Tuesday, February 12, 2013

CAN NOSEY OFFICERS SMELLING MARIJUANA SEARCH YOUR HOME WITHOUT OBTAINING A SEARCH WARRANT

Your favorite Clearwater Criminal Defense Lawyer is often asked about the grim consequences of a nosey law enforcement officer who claims he smells marijuana as he stands at the door of your home. Can the officer conduct a search of your home without first obtaining a search warrant? And if drugs are found should the Court grant a Motion to Suppress?

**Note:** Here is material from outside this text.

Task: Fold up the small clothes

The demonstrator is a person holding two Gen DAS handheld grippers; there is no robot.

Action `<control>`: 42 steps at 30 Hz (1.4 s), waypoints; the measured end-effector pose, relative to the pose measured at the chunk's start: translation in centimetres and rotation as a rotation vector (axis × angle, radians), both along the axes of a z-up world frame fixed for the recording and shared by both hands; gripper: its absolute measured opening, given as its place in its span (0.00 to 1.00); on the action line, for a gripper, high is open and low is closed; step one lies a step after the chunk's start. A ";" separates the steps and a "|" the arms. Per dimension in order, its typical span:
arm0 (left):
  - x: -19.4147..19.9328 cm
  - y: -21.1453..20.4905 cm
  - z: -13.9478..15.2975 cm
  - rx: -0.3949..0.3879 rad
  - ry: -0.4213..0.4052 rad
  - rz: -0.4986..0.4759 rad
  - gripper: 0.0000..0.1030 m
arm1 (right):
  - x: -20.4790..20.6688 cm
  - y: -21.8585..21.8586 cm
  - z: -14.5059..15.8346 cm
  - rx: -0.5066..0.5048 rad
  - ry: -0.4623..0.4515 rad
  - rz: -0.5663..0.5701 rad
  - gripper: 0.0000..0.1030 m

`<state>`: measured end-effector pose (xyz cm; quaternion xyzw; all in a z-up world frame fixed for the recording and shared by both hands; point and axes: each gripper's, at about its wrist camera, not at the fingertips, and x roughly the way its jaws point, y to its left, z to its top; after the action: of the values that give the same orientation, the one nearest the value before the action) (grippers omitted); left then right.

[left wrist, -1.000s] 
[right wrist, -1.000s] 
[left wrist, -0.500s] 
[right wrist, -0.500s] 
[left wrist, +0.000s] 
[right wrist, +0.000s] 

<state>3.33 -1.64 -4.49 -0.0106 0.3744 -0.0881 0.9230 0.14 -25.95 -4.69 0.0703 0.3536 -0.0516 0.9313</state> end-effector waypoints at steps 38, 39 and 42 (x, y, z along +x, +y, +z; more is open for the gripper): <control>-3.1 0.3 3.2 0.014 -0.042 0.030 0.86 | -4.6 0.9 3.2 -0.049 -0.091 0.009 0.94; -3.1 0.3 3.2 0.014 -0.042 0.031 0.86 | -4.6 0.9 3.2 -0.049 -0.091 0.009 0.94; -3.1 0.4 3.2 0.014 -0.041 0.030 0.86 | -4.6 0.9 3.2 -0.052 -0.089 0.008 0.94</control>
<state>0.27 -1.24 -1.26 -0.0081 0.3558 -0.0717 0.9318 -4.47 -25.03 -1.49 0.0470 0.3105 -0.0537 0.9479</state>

Van Gogh's self portrait with pipe establishes that had he lived in Tampa Bay, Florida a search warrant would have been required to take his marijuana at his home and charge him with the crime of possession.
 Van Gogh, Pot Pipe, 1887
First, it's important to note that at least one recent case, Kentucky v. King, from the United States Supreme Court makes a mockery of the fourth amendment protection of requiring a Search Warrant with an affidavit based on probable cause that describes with precision the place to be searched as well as what is expected to be found at that place and why it's expected to be found there. 
In the case smell of marijuana combined with an officer's belief based on noises heard at the home that evidence was likely being destroyed was enough to trigger the exigent circumstances exception.

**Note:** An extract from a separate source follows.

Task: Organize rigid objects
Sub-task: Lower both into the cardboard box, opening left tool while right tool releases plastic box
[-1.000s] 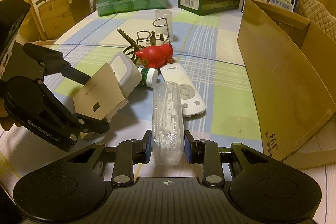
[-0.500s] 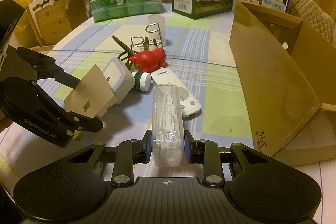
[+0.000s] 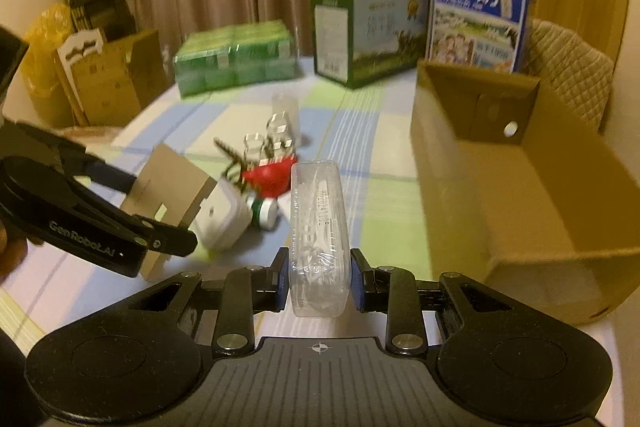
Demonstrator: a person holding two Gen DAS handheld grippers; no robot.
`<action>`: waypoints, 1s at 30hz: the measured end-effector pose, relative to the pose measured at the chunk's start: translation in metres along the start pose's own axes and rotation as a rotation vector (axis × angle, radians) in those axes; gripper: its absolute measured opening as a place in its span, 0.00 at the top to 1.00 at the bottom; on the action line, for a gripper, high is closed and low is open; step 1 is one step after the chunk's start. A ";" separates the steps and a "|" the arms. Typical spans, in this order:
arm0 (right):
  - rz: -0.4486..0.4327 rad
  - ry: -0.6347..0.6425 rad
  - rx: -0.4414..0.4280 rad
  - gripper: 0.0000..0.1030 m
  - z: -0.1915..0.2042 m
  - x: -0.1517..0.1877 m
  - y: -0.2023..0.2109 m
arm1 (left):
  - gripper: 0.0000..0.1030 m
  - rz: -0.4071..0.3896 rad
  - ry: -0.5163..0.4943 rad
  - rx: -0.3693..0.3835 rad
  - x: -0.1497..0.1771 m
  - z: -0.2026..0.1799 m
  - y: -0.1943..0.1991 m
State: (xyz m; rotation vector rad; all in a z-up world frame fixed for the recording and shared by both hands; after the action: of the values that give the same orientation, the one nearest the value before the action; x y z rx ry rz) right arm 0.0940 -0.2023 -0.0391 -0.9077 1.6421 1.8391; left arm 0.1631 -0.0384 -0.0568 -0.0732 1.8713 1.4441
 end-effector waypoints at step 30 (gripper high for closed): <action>-0.067 -0.221 0.178 0.74 -0.235 -0.026 0.041 | 0.17 -0.055 -0.126 0.115 -0.143 -0.199 -0.073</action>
State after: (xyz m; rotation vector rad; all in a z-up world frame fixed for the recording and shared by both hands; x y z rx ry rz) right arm 0.1138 -0.4384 -0.0032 -0.6501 1.5880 1.6534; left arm 0.1955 -0.2888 -0.0174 0.0214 1.8311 1.2715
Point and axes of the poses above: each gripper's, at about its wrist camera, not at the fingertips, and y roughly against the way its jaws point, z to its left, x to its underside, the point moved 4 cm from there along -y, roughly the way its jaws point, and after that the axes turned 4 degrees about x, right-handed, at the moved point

Justice Ginsburg's dissent noted:

“How ‘secure’ do our homes remain if police, armed with no warrant, can pound on doors at will and …forcibly enter?” Because the amendment’s “core requirement” is clear - officers must have probable cause with a search warrant before they break into a home.

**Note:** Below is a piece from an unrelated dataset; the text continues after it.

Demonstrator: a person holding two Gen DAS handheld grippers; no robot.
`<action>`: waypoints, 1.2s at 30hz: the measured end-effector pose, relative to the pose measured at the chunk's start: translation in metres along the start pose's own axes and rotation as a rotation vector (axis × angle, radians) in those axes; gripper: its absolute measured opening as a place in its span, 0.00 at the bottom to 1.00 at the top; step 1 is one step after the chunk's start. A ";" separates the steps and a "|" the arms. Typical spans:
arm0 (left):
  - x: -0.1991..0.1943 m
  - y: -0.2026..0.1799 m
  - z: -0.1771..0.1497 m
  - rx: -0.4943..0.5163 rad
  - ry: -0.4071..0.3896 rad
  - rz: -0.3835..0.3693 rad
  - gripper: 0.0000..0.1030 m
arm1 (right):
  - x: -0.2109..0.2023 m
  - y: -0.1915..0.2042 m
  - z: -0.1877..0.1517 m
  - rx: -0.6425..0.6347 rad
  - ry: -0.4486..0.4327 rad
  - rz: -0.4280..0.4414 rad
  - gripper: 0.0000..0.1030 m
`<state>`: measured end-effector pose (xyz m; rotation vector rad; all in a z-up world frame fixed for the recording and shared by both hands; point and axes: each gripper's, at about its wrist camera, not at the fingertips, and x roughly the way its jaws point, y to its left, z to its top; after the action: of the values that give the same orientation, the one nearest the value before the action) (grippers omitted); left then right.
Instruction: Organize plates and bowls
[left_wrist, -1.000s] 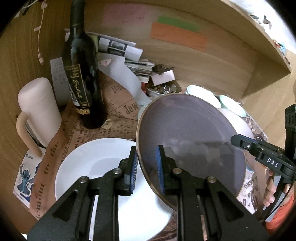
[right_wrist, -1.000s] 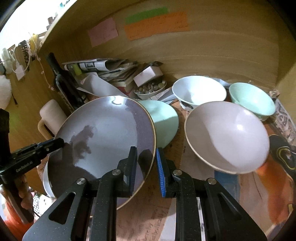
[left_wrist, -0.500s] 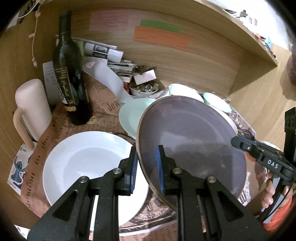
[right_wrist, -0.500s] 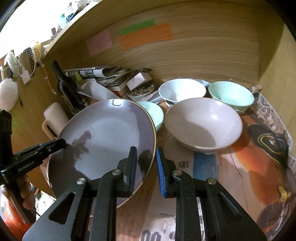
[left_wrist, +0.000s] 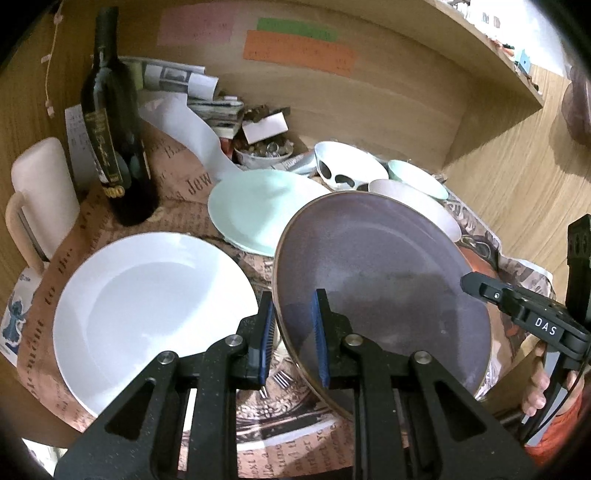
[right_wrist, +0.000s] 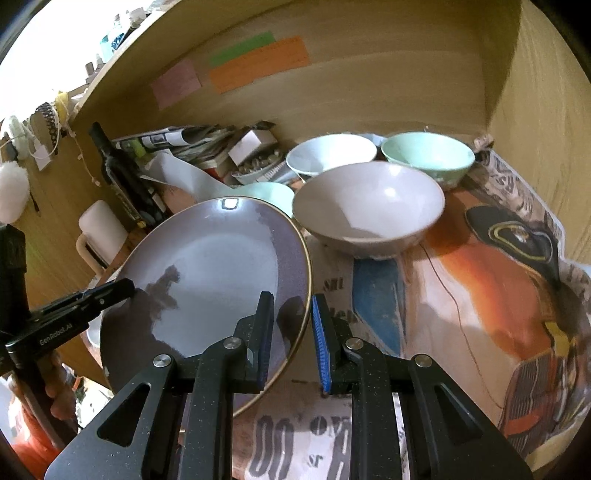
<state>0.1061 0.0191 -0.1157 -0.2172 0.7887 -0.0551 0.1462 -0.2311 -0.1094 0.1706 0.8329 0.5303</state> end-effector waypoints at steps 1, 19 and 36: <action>0.001 -0.001 -0.002 -0.003 0.006 -0.001 0.19 | 0.000 -0.001 -0.002 0.004 0.005 0.000 0.18; 0.032 -0.010 -0.024 0.003 0.122 -0.034 0.19 | 0.009 -0.024 -0.021 0.062 0.070 -0.022 0.19; 0.058 -0.019 -0.018 0.023 0.152 -0.050 0.19 | 0.016 -0.041 -0.021 0.095 0.089 -0.044 0.19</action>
<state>0.1351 -0.0105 -0.1644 -0.2130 0.9339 -0.1291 0.1546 -0.2592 -0.1478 0.2166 0.9469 0.4595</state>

Officers have been shown to haven many incentives to lie just to make an arrest. Unfortunately the Pinellas County Sheriff's Department in Tampa Bay, Florida has recently been found to have lied even when trying to obtain information for search warrants and lied to gain entry into homes, so it's even that much easier just to lie about smelling marijuana and hearing noises consistent with destruction of evidence to enter a home.
A recent Florida Case in the 2nd DCA, State vs. Roman, overturned a trial court which granted a Motion to Suppress evidence, but in that case that case there was much more evidence consistent with marijuana than just smell. 
A pending case, Florida vs, Jardines, now before the U.S. Supreme Court was appealed from a Florida Supreme Court case dealing with a drug dog alert based on a whiff of marijuana. The Florida Supreme Court in that case found that Officer's acting on the marijuana smell was a substantial government intrusion of the sanctity of a Florida home.
Clearly, no law enforcement agency should be able to search a home based only on the smell of marijuana. 
So what do police do? They gather more evidence. Here's an excerpt from an interesting source, Police Chief Magazine, advising Florida officers to focus on training and experience in drug detection in an article titled The Nose Knows:
The ability of an officer to explain and justify the accuracy of his perceptions is important when he or she relies on those perceptions to formulate probable cause. For instance, a Florida court held that a police officer had probable cause to search a vehicle after smelling burnt marijuana, in part because he had 20 years of experience and had smelled marijuana hundreds of times.
One wonders if that officer's experience and training was advanced  by the smelling marijuana in his own home? And in many of these cases there is no burned marijuana smell at all. What about an officer's actual ability to smell unburned marijuana as in many of the marijuana grow house cases?